Diyarbakır'ın Bağlar ilçesine bağlı kırsal Tavşantepe Mahallesi’nde 21 Ağustos günü kaybolmasının ardından, 19 gün sonra 8 Eylül'de Eğertutmaz Deresi’nde cesedi bulunan 8 yaşındaki Narin Güran cinayetine ilişkin Diyarbakır Cumhuriyet Başsavcılığınca başlatılan soruşturma kapsamında açılan davanın üçüncü duruşması, üçüncü gününde devam ediyor.
Diyarbakır 8’inci Ağır Ceza Mahkemesi’nce bu sabah başlayan duruşmaya, ''iştirak halinde çocuğa karşı kasten öldürme'' suçundan ''ağırlaştırılmış müebbet hapis cezası'' istemiyle Narin’in annesi Yüksel Güran, amcası Salim Güran ve ağabeyi Enes Güran ile Narin'in cansız bedeninin bulunduğu dereye taşıyan komşuları Nevzat Bahtiyar, yoğun güvenlik önlemleri altından adliyeye getirildi.
Bugün üçüncü gününde devam edecek duruşmada, "iştirak halinde çocuğa karşı kasten öldürme'' suçundan ''ağırlaştırılmış müebbet hapis cezası'' istemiyle yargılanan Narin'in annesi Yüksel Güran ve avukatları, iddia makamının mütalaasına karşı savunma yapacak.

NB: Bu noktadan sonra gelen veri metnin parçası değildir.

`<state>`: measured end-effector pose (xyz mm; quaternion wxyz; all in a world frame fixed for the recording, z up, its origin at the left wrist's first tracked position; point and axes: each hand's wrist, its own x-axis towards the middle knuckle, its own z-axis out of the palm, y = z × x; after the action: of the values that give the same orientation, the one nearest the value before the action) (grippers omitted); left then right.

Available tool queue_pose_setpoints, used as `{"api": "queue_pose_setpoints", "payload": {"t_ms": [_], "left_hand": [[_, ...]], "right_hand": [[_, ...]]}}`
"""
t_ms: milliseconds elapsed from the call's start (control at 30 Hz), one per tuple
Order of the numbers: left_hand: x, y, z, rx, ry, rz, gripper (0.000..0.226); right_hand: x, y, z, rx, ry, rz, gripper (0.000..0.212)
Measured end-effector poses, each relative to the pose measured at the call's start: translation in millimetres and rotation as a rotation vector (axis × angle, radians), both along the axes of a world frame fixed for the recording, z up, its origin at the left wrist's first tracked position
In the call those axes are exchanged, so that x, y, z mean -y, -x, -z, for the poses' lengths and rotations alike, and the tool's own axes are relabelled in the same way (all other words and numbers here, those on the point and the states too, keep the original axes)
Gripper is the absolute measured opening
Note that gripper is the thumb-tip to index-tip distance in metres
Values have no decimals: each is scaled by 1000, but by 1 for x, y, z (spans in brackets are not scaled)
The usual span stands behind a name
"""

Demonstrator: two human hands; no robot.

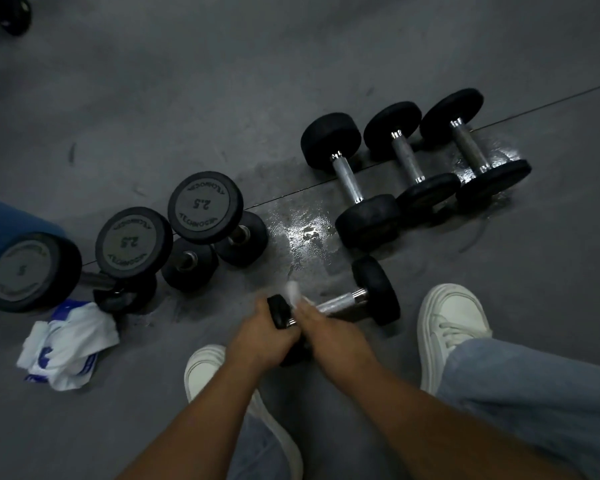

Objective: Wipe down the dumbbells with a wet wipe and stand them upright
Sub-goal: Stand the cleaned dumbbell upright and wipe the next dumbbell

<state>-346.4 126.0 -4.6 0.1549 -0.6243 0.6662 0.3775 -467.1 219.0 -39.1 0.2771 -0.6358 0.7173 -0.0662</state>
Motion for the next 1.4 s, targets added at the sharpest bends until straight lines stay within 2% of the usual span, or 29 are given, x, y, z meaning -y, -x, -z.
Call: {"api": "queue_pose_setpoints", "payload": {"t_ms": [67, 100, 133, 200, 267, 300, 367, 433, 467, 567, 633, 733, 767, 833, 900, 967, 1033, 1067, 1100, 1133, 1200, 1267, 1333, 1367, 1400], "left_hand": [[-18, -3, 2, 35, 72, -30, 80], [-27, -3, 2, 42, 111, -58, 86], [-35, -1, 2, 30, 132, -88, 87], [-42, -1, 5, -37, 121, -113, 87], [-37, -4, 8, -97, 58, -84, 88], [-33, -6, 9, -130, 27, -71, 87], [-27, -7, 9, -190, -5, -79, 83], [-22, -4, 9, -203, 9, -106, 80], [-20, -3, 10, -185, 12, -104, 81], [-12, -2, 12, -153, 6, -81, 88], [-7, -2, 12, -163, -13, -73, 87], [-8, 0, 11, -122, -12, -72, 89], [-10, -1, 10, -119, 5, -67, 90], [-10, -1, 9, -131, 22, -61, 91], [-9, -4, 11, -132, 12, -47, 92], [-9, -6, 14, -140, -1, -41, 97], [-7, -7, 15, -129, -7, -26, 110], [-7, -7, 15, -123, -13, -23, 119], [-6, -7, 15, -119, -13, -28, 125], [-8, -8, 13, -112, 10, -46, 127], [-17, -8, 11, -78, 139, -124, 120], [-35, -4, 7, -100, 218, -218, 106], [-48, 1, 8, -179, 160, -312, 103], [-48, 3, 10, -190, 128, -320, 103], [-45, 3, 12, -177, 114, -286, 100]], "right_hand": [[3, 8, 3, -25, -74, 107, 41], [3, 12, 3, 5, -152, 231, 44], [2, 10, 2, 24, -153, 253, 48], [-1, 0, -4, 140, -144, 187, 36], [3, -7, -8, 227, -92, 73, 33], [7, -2, -8, 239, -101, 120, 34], [17, 16, -5, 243, -110, 371, 33], [19, 25, -1, 159, -92, 498, 32], [18, 22, -2, 112, -118, 475, 31], [13, -2, -8, 299, -165, 365, 29], [14, -1, -3, 304, -164, 294, 33], [13, 13, 9, 176, -128, 509, 40], [11, 9, 8, 201, -120, 538, 41], [8, 0, 5, 354, -144, 458, 37], [7, 5, 7, 345, -131, 387, 35], [7, 12, 9, 249, -101, 500, 40], [9, 3, 3, 288, -88, 411, 42], [10, -3, 1, 324, -89, 290, 39], [11, -4, -3, 338, -110, 263, 33], [13, 2, 0, 327, -110, 331, 27], [14, 17, 8, 258, -85, 586, 26], [9, 14, 7, 267, -86, 535, 30], [7, 5, 1, 375, -140, 416, 29], [8, 7, 4, 332, -152, 368, 29], [11, 14, 9, 262, -151, 422, 30]]}}
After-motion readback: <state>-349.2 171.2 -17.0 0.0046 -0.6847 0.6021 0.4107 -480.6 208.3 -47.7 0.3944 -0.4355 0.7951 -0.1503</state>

Gün boyu sürecek duruşmanın ardından mahkeme heyetinin, sanık Yüksel Güran, Salim Güran, Enes Güran ve Nevzat Bahtiyar hakkında karar vermesi bekleniyor.
Öte yandan Nevzat Bahtiyar'ın avukatı Ali Eryılmaz, sosyal medya hesabında yaptığı paylaşımda, can güvenliği nedeniyle duruşmaya katılmayacağını bildirdi. Eryılmaz, dün akşam duruşma salonundan polis korumasında çıkmak zorunda kaldığını açıkladı.
AVUKATLARIN TALEBİ KABUL EDİLDİ
Diyarbakır Barosu avukatları, dün sanık avukatlarının sözleri üzerine yaşanan tartışmaya dair söz almak istedi. Mahkeme başkanı, avukatların taleplerini kabul etti.
Avukat Nahit Eren, "Tabi ki savunma özgürlüğüne sahip çıkan bir baroyuz. Ama kimse baronun bu davadaki konumuna dair yorum yapamaz. Bu savunmayı aşar. Toplumun sizden beklentisi noktasında vicdani bir karar çıkacağına şüphem yok. Mahkemede şu ana kadarki usulsüzlüğe sessizliğiniz ve dün meslektaşlarımızı çıkarmanız ciddi bir kırılma yaşatmıştır. Sanıkların bu duruşma salonunda tehditkâr konuşmalarına ses çıkarmadığınız gibi acılı bir baba elini masaya vuruyor ve konuşuyor. Ona da ses etmediniz. Savunma sınırını aşan durumda müdahale edilmeyecekse, bu şekilde hedef gösterilmeye devam edilecekse... Bu savunma değil. Diyarbakır Barosu bu davada hukuksuz delil sunmamıştır. Hiç kimse Diyarbakır Barosu’nun hafızasına söz söyleme hakkı yoktur. Sanıkların ve sanık yakınlarının usule aykırı savunmalarına müdahale etmenizi rica ederim” ifadelerini kullandı.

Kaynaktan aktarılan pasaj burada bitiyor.